He then called Tom and put him at the wheel, showing him how he should
keep the ship. Then Hercules, Bat, Acteon and Austin being placed, some
at the royal halyards, others at those of the top-sails, he proceeded
up the mast. To climb the rattlings of the fore-shrouds, then the
rattlings of the topmast-shrouds, to gain the spars, that was only play
for the young novice. In a minute he was on the foot-rope of the
top-sail yard, and he let go the rope-bands which kept the sail bound.

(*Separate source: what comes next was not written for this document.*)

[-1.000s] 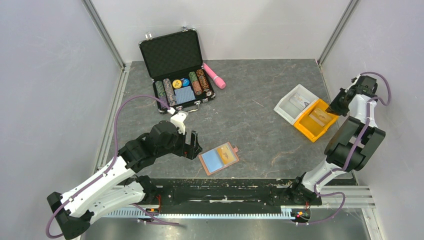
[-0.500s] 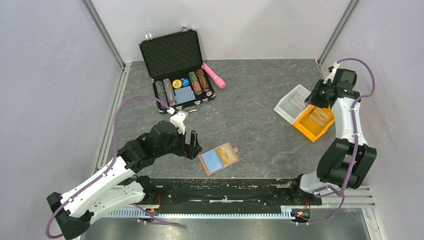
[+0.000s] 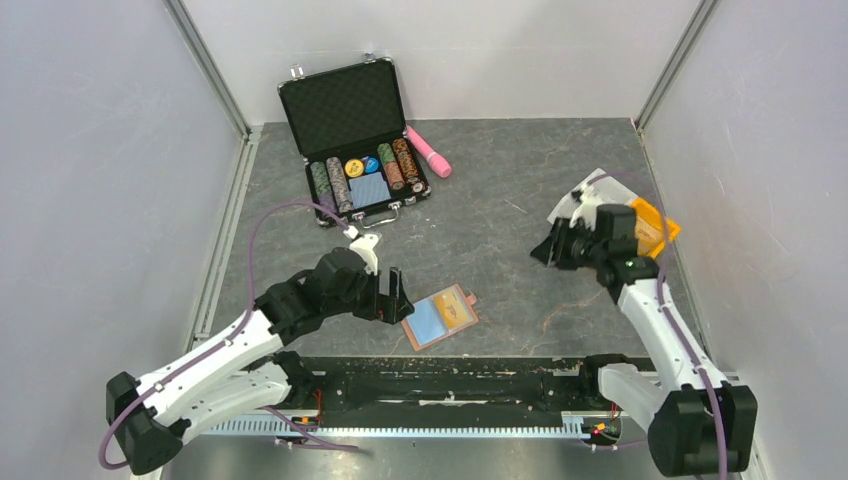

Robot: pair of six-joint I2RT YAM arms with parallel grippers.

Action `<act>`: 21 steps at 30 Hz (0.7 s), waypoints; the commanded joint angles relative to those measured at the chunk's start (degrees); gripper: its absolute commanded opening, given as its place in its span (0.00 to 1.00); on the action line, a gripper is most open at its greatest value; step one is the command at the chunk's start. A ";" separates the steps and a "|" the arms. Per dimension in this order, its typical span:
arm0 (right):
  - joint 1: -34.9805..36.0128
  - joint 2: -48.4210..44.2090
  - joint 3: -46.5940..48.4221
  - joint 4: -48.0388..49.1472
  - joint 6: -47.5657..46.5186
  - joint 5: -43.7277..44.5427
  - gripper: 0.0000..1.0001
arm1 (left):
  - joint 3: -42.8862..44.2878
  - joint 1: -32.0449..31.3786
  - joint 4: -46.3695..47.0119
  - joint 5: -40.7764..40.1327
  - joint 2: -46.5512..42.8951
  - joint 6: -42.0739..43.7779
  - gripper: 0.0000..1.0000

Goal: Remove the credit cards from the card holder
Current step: Remove the credit card from the card holder.

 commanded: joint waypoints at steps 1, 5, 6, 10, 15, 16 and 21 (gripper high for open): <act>7.23 -3.63 -9.44 10.13 5.33 -4.50 0.32 | -5.50 -0.03 11.22 8.09 1.28 -9.78 0.99; 15.53 -4.93 -16.30 16.96 8.84 -3.81 0.30 | -12.07 0.04 22.00 12.40 2.32 -15.87 0.97; 17.73 -4.94 -17.85 18.92 9.56 -3.19 0.30 | -13.73 0.02 23.98 12.24 2.51 -17.06 0.96; 25.08 -2.22 -20.56 23.61 10.42 -1.82 0.29 | -17.96 0.02 27.66 10.04 2.15 -20.44 0.95; 34.25 1.77 -19.53 28.90 11.59 2.86 0.30 | -19.44 0.02 26.01 7.82 1.11 -20.18 0.95; 35.61 2.69 -18.48 28.93 11.49 3.98 0.30 | -19.44 0.03 25.45 7.67 0.81 -19.99 0.95; 39.27 8.76 -14.06 29.85 11.32 7.28 0.31 | -19.57 0.03 23.62 7.50 -1.88 -19.06 0.95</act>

Then he stood on the spars again and climbed on the royal yard, where
he let out the sail rapidly.

Dick Sand had finished his task, and seizing one of the starboard
backstays, he slid to the deck.

There, under his directions, the two sails were vigorously hauled and
fastened, then the two yards hoisted to the block. The stay-sails being
set next between the mainmast and the foremast, the work was finished.
Hercules had broken nothing this time.

The "Pilgrim" then carried all the sails that composed her rigging.
Doubtless Dick Sand could still add the foremast studding-sails to
larboard, but it was difficult work under the present circumstances,
and should it be necessary to take them in, in case of a squall, it
could not be done fast enough. So the novice stopped there.

Tom was relieved from his post at the wheel, which Dick Sand took
charge of again.

The breeze freshened. The "Pilgrim," making a slight turn to starboard,
glided rapidly over the surface of the sea, leaving behind her a very
flat track, which bore witness to the purity of her water-line.

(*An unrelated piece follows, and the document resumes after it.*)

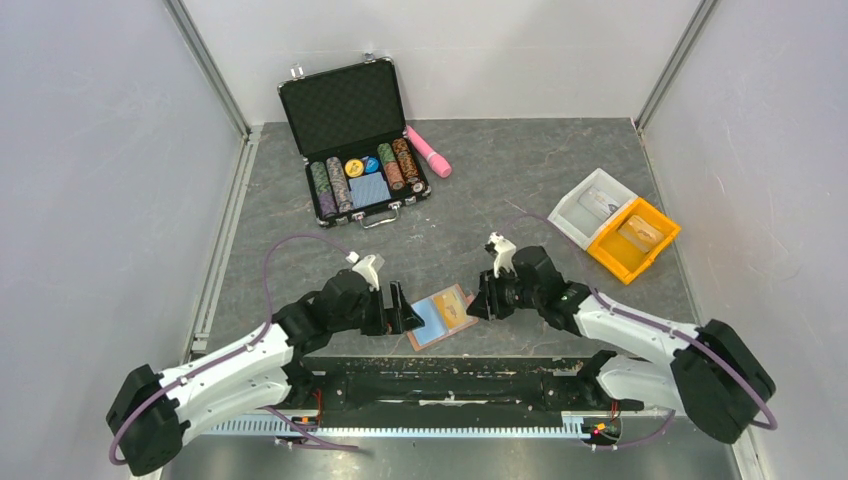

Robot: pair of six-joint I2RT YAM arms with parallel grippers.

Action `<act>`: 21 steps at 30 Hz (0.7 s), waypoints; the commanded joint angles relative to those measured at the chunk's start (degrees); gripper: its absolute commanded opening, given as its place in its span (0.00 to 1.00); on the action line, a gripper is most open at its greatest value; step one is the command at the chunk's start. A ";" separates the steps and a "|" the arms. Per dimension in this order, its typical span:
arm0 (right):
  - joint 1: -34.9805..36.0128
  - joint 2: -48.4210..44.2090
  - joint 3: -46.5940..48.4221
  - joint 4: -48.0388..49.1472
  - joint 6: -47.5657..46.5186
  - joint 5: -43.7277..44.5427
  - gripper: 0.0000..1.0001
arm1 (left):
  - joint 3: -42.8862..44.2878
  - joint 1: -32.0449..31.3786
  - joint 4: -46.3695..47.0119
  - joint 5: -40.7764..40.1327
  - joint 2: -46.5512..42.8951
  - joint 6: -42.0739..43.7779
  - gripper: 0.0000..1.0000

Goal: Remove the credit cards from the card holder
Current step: Remove the credit card from the card holder.

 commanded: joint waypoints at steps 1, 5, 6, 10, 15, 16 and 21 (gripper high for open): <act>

"We are well under way, Mrs. Weldon," then said Dick Sand, "and, now,
may God preserve this favorable wind!"

Mrs. Weldon pressed the young man's hand. Then, fatigued with all the
emotions of that last hour, she sought her cabin, and fell into a sort
of painful drowsiness, which was not sleep.

The new crew remained on the schooner's deck, watching on the
forecastle, and ready to obey Dick Sand's orders--that is to say, to
change the set of the sails according to the variations of the wind;
but so long as the breeze kept both that force and that direction,
there would be positively nothing to do.

During all this time what had become of Cousin Benedict?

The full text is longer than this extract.